■ **Source data**:
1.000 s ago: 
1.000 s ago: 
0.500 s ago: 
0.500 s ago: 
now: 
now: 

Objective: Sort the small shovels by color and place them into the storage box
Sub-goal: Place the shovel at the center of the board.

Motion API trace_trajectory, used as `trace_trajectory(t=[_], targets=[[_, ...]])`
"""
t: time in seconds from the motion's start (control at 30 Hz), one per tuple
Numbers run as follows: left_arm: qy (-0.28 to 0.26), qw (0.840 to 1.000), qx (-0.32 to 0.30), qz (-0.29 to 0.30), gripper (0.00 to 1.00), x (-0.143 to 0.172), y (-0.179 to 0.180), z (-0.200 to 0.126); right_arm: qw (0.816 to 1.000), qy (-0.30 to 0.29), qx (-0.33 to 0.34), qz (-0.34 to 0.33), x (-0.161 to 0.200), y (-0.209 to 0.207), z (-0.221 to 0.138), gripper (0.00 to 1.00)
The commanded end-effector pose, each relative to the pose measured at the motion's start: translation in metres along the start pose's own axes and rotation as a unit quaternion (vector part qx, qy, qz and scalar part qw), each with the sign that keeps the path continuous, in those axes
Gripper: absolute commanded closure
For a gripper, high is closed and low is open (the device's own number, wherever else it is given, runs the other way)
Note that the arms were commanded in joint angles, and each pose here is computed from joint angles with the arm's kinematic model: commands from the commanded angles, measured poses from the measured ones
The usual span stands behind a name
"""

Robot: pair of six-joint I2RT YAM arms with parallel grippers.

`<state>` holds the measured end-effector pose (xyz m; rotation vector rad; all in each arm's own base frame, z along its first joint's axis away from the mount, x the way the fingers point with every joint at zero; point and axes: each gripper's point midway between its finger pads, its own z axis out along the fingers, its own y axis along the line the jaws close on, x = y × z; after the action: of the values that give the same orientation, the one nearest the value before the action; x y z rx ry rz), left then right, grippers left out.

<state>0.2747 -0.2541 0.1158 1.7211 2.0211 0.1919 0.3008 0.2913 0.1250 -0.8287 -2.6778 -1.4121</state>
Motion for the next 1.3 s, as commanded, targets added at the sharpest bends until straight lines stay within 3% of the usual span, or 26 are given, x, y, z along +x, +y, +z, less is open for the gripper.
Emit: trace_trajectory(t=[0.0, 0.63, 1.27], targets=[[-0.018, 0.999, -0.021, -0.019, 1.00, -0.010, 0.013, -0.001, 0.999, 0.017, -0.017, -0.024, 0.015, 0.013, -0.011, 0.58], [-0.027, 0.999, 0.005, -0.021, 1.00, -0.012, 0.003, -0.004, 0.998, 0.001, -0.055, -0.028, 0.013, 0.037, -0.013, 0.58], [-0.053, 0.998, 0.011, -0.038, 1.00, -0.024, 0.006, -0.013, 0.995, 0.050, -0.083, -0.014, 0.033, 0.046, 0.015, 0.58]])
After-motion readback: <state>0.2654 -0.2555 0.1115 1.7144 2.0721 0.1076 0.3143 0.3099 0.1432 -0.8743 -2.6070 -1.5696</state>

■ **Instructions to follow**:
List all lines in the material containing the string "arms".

■ **Result for this task**:
Note that the arms were commanded in joint angles, and each pose here is computed from joint angles with the arm's kinematic model: commands from the commanded angles, measured poses from the measured ones
Robot: pair of six-joint I2RT YAM arms with parallel grippers.

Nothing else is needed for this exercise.